Кое-как мы, всё-таки, вытаскиваем Никиту из ванной. Я быстренько накидываю на него махровое пушистое полотенце.
- Да стой же ты, пружина! Пашка, вытри его получше, и давайте в комнату, я здесь уберу всё.
- Смотрите-ка, флаг наш получился, - говорит Пашка, указывая пальцем в пол.
И точно, - мои белые плавки, Никитины синие трусики и Пашкины красные боксёры, улегшись друг подле друга, образуют на полу Российский триколор.
- Россия, вперёд! - тут же орёт Заноза, высунув нос из-под полотенца…
Наконец, мы в комнате.

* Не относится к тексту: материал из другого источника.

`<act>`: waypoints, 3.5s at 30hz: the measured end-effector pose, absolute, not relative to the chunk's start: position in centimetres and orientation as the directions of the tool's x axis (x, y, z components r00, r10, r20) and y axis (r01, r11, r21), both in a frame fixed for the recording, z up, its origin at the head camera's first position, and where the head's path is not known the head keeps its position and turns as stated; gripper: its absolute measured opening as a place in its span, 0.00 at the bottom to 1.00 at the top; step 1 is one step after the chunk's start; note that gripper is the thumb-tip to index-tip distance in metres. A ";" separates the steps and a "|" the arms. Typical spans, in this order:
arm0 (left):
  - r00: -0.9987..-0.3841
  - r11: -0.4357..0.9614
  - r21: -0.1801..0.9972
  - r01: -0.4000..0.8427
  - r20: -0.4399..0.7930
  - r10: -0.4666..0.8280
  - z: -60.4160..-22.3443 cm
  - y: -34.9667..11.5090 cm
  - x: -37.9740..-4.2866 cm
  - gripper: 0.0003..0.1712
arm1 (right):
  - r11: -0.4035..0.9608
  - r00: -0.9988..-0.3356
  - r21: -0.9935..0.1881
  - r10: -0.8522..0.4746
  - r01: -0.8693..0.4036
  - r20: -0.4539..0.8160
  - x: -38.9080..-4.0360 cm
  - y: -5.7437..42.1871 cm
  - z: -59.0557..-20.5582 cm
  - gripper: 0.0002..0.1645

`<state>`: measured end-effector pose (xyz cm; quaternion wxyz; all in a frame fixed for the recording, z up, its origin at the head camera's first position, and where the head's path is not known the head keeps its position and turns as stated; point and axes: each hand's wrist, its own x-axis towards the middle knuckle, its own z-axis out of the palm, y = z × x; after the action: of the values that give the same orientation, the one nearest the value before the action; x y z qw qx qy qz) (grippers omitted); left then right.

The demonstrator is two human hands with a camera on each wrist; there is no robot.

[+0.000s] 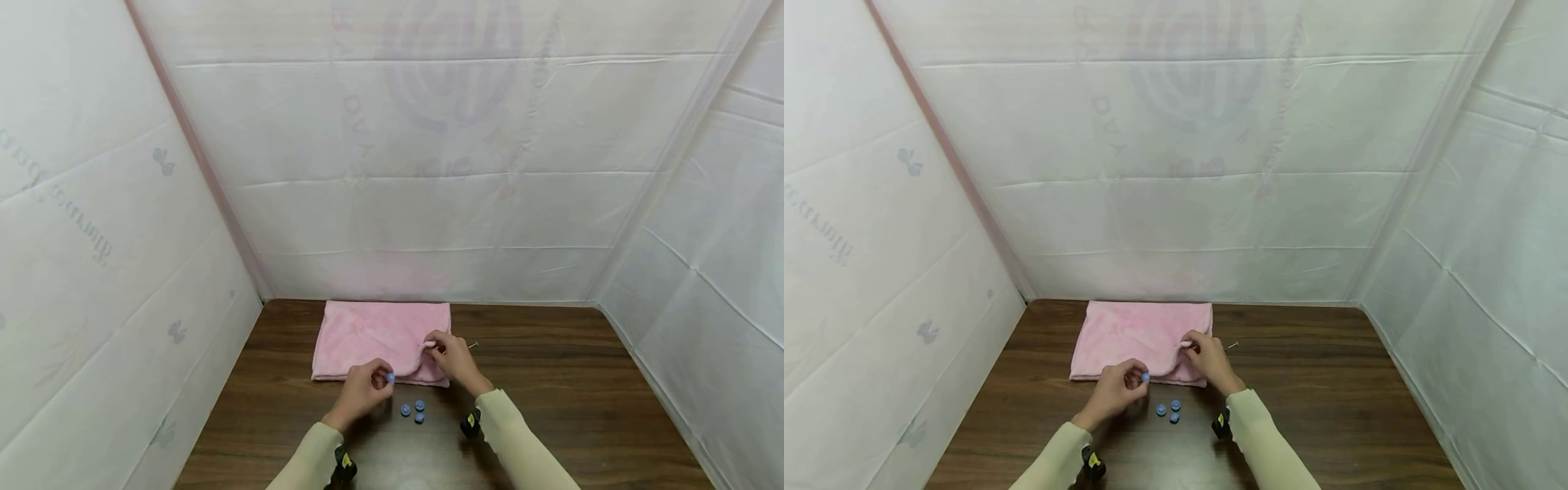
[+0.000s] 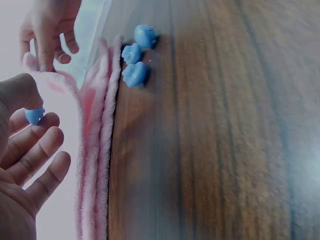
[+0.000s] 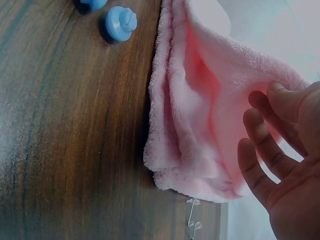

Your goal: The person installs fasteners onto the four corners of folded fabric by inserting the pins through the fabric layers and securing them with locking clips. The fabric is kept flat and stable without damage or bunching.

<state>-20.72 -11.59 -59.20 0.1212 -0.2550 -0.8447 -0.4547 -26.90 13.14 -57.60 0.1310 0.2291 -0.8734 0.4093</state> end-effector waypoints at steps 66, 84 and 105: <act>-0.863 0.452 0.739 0.499 0.381 0.331 -58.5 -7.5 -25.2 0.09 | 0.556 -0.886 -0.691 -0.264 -0.462 0.380 -27.1 12.0 -57.2 0.15; -0.854 0.476 0.709 0.520 0.431 0.292 -58.0 -7.2 -24.9 0.10 | 0.558 -0.880 -0.680 -0.290 -0.475 0.377 -27.1 12.3 -57.4 0.14; -0.833 0.521 0.660 0.542 0.506 0.226 -57.8 -6.8 -25.4 0.10 | 0.546 -0.878 -0.687 -0.295 -0.480 0.378 -27.0 12.3 -57.3 0.11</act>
<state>-25.40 -6.83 -57.75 0.1820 -0.2250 -0.8528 -0.4347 -26.98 12.26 -57.32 0.1096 0.2219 -0.8724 0.4215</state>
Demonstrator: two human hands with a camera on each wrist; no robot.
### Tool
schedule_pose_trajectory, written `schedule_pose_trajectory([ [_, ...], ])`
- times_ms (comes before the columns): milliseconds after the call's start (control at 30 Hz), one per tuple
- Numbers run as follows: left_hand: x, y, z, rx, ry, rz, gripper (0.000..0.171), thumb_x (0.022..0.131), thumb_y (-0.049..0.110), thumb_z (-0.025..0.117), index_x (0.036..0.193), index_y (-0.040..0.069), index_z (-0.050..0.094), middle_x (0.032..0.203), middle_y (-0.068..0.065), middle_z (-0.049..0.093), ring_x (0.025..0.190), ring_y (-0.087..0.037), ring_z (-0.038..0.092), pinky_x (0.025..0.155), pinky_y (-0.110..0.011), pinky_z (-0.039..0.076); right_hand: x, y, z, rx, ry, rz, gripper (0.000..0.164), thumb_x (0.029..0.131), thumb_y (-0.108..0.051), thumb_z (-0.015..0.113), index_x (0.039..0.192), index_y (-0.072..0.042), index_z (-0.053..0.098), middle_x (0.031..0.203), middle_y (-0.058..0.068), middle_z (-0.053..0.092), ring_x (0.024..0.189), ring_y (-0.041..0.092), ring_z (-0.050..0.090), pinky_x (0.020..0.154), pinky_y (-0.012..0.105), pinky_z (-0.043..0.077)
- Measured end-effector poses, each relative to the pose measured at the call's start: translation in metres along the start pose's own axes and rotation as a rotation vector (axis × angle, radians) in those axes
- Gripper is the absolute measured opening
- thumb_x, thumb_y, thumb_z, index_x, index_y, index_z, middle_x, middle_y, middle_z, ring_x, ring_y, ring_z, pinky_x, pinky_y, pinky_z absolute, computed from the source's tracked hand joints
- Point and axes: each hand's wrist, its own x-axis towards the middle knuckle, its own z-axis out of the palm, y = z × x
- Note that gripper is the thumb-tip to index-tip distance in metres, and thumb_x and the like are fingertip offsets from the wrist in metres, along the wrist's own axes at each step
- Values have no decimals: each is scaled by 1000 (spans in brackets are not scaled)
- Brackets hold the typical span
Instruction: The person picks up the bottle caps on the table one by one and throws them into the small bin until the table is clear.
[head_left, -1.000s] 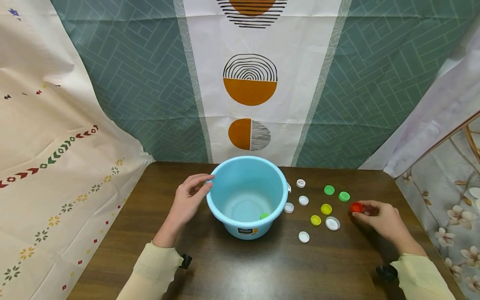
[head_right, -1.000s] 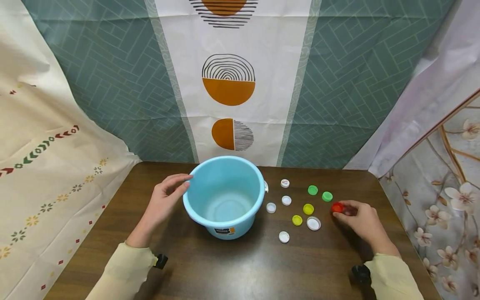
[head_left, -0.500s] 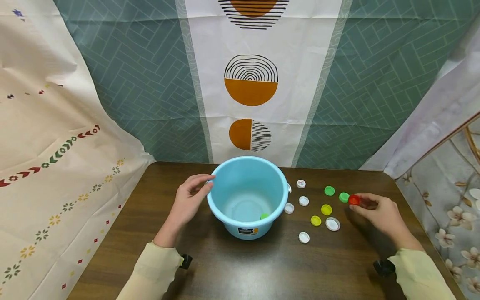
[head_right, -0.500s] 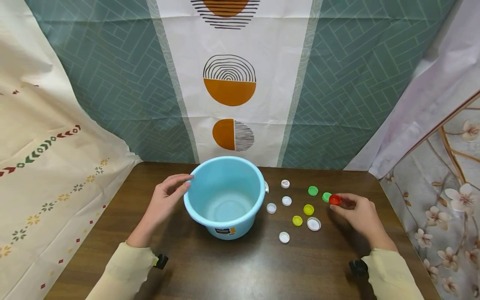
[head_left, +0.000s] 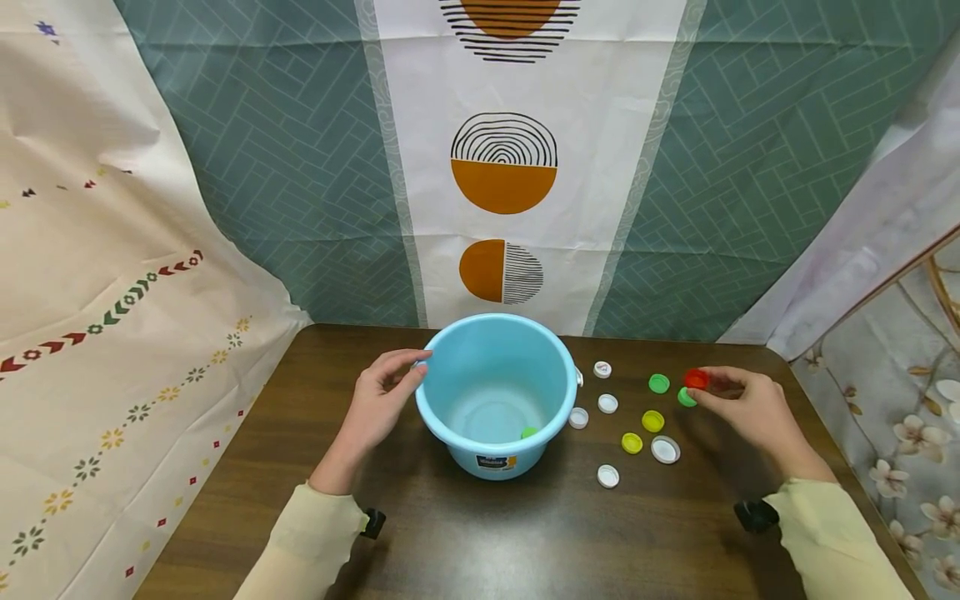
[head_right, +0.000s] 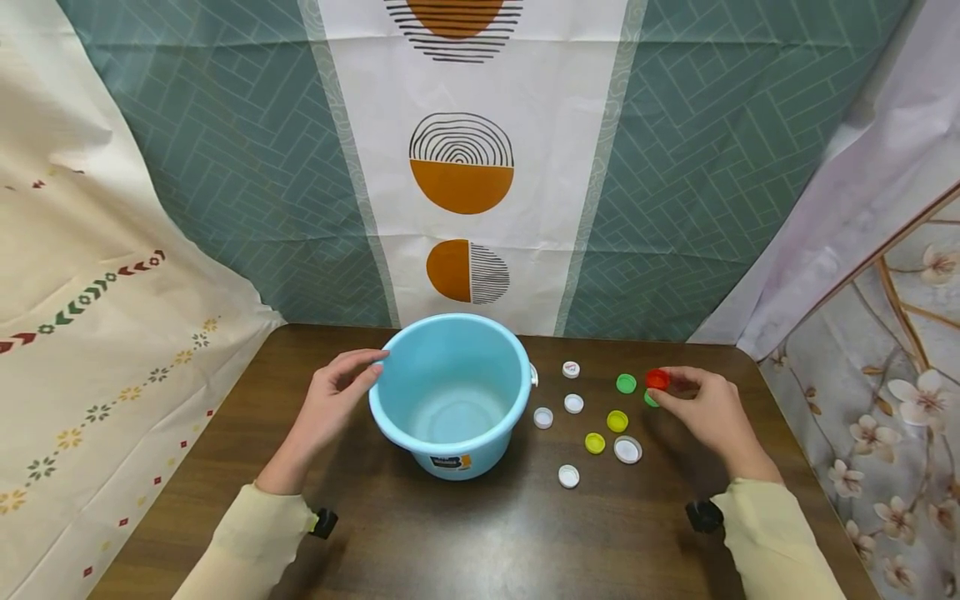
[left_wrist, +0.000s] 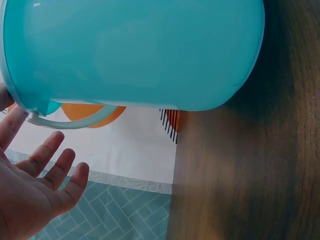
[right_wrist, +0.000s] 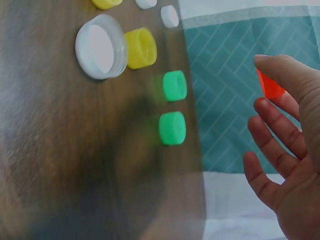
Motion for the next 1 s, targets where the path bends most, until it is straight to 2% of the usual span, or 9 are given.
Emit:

Никита вальяжно устраивается на диване, явно рассчитывая проваландаться с нами до упора, а если повезёт, то и остаться всё-таки на ночь, - чем чёрт не шутит… Но у нас с Пашкой другие виды на эту ночь. Сунув ему в качестве откупного ещё одну грушу, нам хоть и с трудом, но всё же удаётся его вытолкать домой. Правда, напоследок он всё-таки выбивает из нас обещание взять его с собой в кино.
- Утомил меня твой брат немного, - жалуюсь я Пашке.
- Скажи спасибо, что он мой брат, а не твой. Представляешь, каждый день вот так! Хотя я привык, без него даже скучно как-то. Помнишь, он в больнице зимой лежал?